What you are asked to do -
Go through the lines below one by one and count those holding the string "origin". Give the count alone.

[[ Data below, beginning ]]

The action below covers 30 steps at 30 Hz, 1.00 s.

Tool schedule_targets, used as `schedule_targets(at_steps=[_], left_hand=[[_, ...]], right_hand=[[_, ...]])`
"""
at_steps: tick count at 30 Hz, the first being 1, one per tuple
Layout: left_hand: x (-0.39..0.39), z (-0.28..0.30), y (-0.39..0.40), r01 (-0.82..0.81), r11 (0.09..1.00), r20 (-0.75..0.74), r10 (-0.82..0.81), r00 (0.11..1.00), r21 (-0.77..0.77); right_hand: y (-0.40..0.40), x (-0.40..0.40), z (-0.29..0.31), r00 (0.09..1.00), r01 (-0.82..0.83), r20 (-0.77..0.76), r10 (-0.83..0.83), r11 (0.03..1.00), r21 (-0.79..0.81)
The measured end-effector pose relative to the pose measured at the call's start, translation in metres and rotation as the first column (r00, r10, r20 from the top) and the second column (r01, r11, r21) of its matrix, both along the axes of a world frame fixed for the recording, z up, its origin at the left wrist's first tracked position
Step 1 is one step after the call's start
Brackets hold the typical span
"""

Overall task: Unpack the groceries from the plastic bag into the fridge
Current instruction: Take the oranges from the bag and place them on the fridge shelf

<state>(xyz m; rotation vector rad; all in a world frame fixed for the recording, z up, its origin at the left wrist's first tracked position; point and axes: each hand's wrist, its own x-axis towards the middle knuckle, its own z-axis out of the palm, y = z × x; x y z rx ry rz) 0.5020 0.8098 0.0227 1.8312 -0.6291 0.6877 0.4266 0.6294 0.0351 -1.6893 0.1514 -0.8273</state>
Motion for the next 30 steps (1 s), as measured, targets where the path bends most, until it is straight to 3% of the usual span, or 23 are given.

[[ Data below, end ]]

Written reply -
2